▸ TASK GOAL:
Would you return the listing that follows exactly, leaving its pictures behind?
___ INFORMATION SHOWN ___
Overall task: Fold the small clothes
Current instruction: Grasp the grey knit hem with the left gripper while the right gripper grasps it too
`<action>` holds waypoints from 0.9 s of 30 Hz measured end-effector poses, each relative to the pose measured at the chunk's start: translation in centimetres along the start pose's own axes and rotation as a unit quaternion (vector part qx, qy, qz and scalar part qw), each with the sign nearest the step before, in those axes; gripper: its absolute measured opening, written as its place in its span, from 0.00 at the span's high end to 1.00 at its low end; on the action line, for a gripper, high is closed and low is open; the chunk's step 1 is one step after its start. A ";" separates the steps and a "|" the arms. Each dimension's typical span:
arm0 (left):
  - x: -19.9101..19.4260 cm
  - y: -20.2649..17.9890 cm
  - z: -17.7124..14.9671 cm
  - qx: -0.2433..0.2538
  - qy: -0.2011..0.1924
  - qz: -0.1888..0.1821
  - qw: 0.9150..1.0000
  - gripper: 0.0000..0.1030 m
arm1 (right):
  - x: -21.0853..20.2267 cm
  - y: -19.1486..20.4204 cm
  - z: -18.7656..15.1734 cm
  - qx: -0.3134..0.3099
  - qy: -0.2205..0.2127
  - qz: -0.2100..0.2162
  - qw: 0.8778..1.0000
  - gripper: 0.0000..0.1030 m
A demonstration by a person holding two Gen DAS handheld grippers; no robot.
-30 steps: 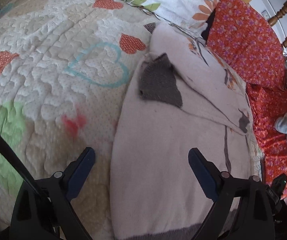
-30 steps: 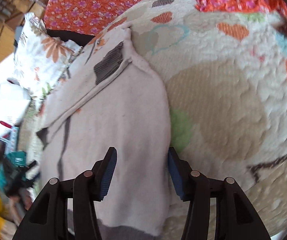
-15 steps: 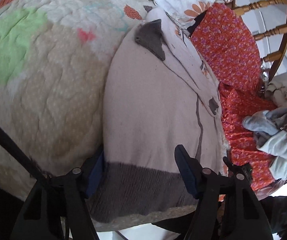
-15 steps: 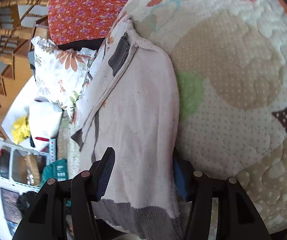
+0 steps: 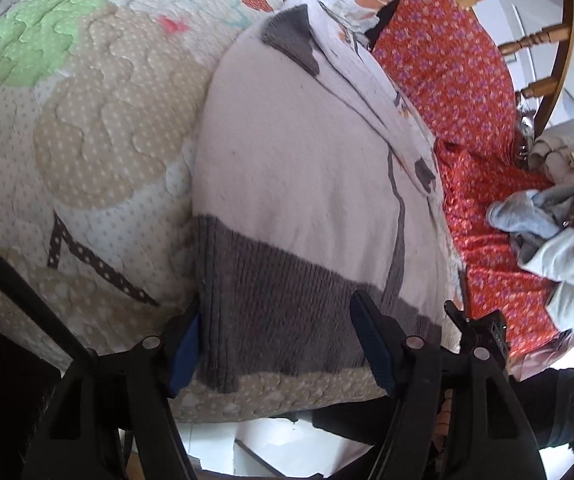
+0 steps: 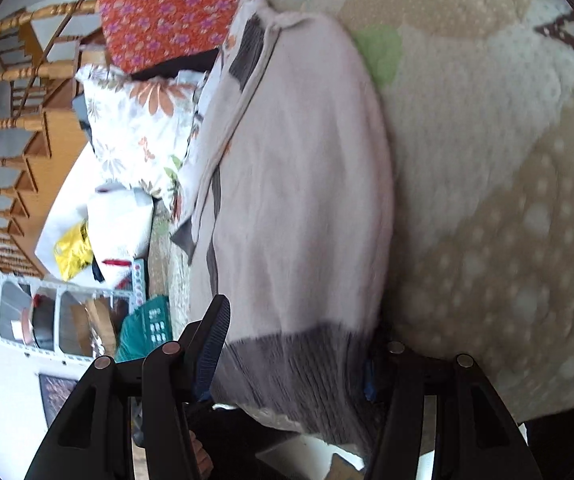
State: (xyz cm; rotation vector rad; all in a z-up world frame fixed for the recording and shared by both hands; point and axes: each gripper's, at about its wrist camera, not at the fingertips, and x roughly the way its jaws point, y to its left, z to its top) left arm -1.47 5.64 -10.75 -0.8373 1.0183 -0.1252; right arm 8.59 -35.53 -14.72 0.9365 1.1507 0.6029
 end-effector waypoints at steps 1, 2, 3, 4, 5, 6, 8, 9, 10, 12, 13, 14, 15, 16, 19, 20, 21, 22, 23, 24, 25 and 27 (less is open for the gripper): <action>0.1 -0.2 -0.1 0.006 -0.002 0.009 1.000 0.38 | 0.0 0.1 -0.3 -0.004 0.001 -0.001 1.000 0.43; 0.1 -0.2 -0.1 0.010 -0.002 0.015 1.000 0.40 | 0.2 0.2 -0.6 -0.005 -0.001 -0.002 1.000 0.43; 0.1 -0.2 -0.1 0.011 -0.002 0.016 1.000 0.41 | 0.1 0.2 -0.7 -0.005 -0.001 -0.002 1.000 0.43; 0.1 -0.2 -0.2 0.011 -0.002 0.015 1.000 0.41 | 0.2 0.2 -0.8 -0.005 -0.001 -0.001 1.000 0.43; 0.2 -0.1 -0.2 0.010 -0.002 0.014 1.000 0.41 | 0.1 0.2 -0.9 -0.006 -0.001 -0.002 1.000 0.44; 0.3 -0.1 -0.1 0.009 -0.001 0.012 1.000 0.41 | 0.1 0.3 -1.2 -0.008 -0.003 -0.007 1.000 0.44; 0.5 0.0 -0.1 0.007 0.000 0.008 1.000 0.36 | -0.1 0.6 -1.6 -0.020 -0.009 -0.022 1.000 0.47; 0.7 0.0 0.0 0.006 0.000 0.002 1.000 0.30 | -0.2 0.6 -1.8 -0.029 -0.010 -0.030 0.999 0.48; 0.8 -0.1 0.1 0.002 -0.001 -0.004 1.000 0.28 | -0.3 0.8 -2.2 -0.038 -0.013 -0.041 0.998 0.50; 0.9 0.0 0.1 -0.006 -0.004 -0.008 1.000 0.26 | -0.2 1.3 -3.0 -0.056 -0.019 -0.061 0.996 0.54; 0.9 0.0 0.2 -0.009 -0.005 -0.008 1.000 0.26 | -0.2 1.5 -3.5 -0.063 -0.023 -0.071 0.995 0.55; 0.8 0.0 0.1 -0.012 -0.007 -0.008 1.000 0.26 | -0.1 1.5 -3.7 -0.065 -0.025 -0.075 0.995 0.56; 0.8 0.0 0.1 -0.014 -0.009 -0.005 1.000 0.30 | -0.1 1.6 -3.9 -0.068 -0.027 -0.080 0.994 0.56; 0.6 0.0 0.1 -0.014 -0.013 0.005 1.000 0.37 | -0.2 1.6 -4.0 -0.071 -0.029 -0.085 0.993 0.59; 0.2 0.3 0.8 -0.005 -0.020 0.049 0.999 0.93 | 0.0 1.7 -3.8 -0.082 -0.026 -0.122 0.989 0.81; -0.1 0.6 1.3 -0.013 -0.020 0.039 0.999 0.93 | 0.1 1.8 -3.5 -0.084 -0.024 -0.129 0.988 0.87; -0.5 0.6 1.6 -0.020 -0.025 0.034 0.999 0.94 | 0.1 1.9 -3.3 -0.083 -0.022 -0.128 0.988 0.88; -1.3 0.2 1.9 -0.012 -0.038 0.039 0.998 0.94 | 0.1 2.2 -3.1 -0.084 -0.023 -0.130 0.988 0.89; -2.0 -0.3 2.0 -0.001 -0.050 0.043 0.998 0.94 | 0.0 2.4 -3.1 -0.088 -0.025 -0.131 0.987 0.89; -2.6 -0.8 2.0 0.007 -0.060 0.044 0.997 0.94 | -0.2 2.6 -3.1 -0.093 -0.027 -0.129 0.987 0.89; -3.5 -1.4 1.9 0.015 -0.069 0.040 0.997 0.94 | -0.5 3.0 -3.2 -0.099 -0.027 -0.122 0.987 0.90; -5.0 -2.5 1.1 0.030 -0.082 0.030 0.996 0.94 | -1.1 3.6 -3.7 -0.110 -0.023 -0.108 0.988 0.90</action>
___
▸ EXERCISE ANSWER:
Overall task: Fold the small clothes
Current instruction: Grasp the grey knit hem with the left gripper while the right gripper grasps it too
`<action>` holds waypoints from 0.9 s of 30 Hz measured end-effector poses, each relative to the pose measured at the chunk's start: translation in centimetres along the start pose's own axes and rotation as a unit quaternion (vector part qx, qy, qz and scalar part qw), each with the sign nearest the step before, in those axes; gripper: its absolute measured opening, written as its place in its span, from 0.00 at the span's high end to 1.00 at its low end; on the action line, for a gripper, high is closed and low is open; the chunk's step 1 is one step after its start. A ";" separates the steps and a "|" the arms. Each dimension's typical span:
arm0 (left):
  - x: -19.9101..19.4260 cm
  - y: -20.2649..17.9890 cm
  - z: -17.7124..14.9671 cm
  - qx: -0.2433..0.2538
  - qy: -0.2011..0.1924
  - qz: -0.1888..0.1821
  - qw: 0.9150..1.0000
  - gripper: 0.0000..0.1030 m
arm1 (right):
  - x: -21.0853..20.2267 cm
  - y: -19.1486..20.4204 cm
  - z: -18.7656..15.1734 cm
  - qx: -0.3134..0.3099
  - qy: -0.2205..0.2127
  - qz: -0.2100..0.2162
  - qw: 0.8778..1.0000
  - gripper: 0.0000..0.1030 m
A demonstration by a person holding two Gen DAS handheld grippers; no robot.
-30 steps: 
-30 steps: 
-15 steps: 
-15 steps: 
+0 steps: 
+0 steps: 
State: (xyz cm; rotation vector rad; all in a z-up world frame fixed for the recording and shared by both hands; point and axes: each gripper's, at about its wrist camera, not at the fingertips, and x roughly the way its jaws point, y to its left, z to its top) left arm -1.47 5.64 -10.75 -0.8373 1.0183 -0.1252; right arm 8.59 -35.53 -14.72 0.9365 1.1507 0.6029
 end-effector waypoints at steps 1, 2, 3, 4, 5, 6, 8, 9, 10, 12, 13, 14, 15, 16, 19, 20, 21, 22, 23, 24, 25 and 27 (less is open for the gripper): <action>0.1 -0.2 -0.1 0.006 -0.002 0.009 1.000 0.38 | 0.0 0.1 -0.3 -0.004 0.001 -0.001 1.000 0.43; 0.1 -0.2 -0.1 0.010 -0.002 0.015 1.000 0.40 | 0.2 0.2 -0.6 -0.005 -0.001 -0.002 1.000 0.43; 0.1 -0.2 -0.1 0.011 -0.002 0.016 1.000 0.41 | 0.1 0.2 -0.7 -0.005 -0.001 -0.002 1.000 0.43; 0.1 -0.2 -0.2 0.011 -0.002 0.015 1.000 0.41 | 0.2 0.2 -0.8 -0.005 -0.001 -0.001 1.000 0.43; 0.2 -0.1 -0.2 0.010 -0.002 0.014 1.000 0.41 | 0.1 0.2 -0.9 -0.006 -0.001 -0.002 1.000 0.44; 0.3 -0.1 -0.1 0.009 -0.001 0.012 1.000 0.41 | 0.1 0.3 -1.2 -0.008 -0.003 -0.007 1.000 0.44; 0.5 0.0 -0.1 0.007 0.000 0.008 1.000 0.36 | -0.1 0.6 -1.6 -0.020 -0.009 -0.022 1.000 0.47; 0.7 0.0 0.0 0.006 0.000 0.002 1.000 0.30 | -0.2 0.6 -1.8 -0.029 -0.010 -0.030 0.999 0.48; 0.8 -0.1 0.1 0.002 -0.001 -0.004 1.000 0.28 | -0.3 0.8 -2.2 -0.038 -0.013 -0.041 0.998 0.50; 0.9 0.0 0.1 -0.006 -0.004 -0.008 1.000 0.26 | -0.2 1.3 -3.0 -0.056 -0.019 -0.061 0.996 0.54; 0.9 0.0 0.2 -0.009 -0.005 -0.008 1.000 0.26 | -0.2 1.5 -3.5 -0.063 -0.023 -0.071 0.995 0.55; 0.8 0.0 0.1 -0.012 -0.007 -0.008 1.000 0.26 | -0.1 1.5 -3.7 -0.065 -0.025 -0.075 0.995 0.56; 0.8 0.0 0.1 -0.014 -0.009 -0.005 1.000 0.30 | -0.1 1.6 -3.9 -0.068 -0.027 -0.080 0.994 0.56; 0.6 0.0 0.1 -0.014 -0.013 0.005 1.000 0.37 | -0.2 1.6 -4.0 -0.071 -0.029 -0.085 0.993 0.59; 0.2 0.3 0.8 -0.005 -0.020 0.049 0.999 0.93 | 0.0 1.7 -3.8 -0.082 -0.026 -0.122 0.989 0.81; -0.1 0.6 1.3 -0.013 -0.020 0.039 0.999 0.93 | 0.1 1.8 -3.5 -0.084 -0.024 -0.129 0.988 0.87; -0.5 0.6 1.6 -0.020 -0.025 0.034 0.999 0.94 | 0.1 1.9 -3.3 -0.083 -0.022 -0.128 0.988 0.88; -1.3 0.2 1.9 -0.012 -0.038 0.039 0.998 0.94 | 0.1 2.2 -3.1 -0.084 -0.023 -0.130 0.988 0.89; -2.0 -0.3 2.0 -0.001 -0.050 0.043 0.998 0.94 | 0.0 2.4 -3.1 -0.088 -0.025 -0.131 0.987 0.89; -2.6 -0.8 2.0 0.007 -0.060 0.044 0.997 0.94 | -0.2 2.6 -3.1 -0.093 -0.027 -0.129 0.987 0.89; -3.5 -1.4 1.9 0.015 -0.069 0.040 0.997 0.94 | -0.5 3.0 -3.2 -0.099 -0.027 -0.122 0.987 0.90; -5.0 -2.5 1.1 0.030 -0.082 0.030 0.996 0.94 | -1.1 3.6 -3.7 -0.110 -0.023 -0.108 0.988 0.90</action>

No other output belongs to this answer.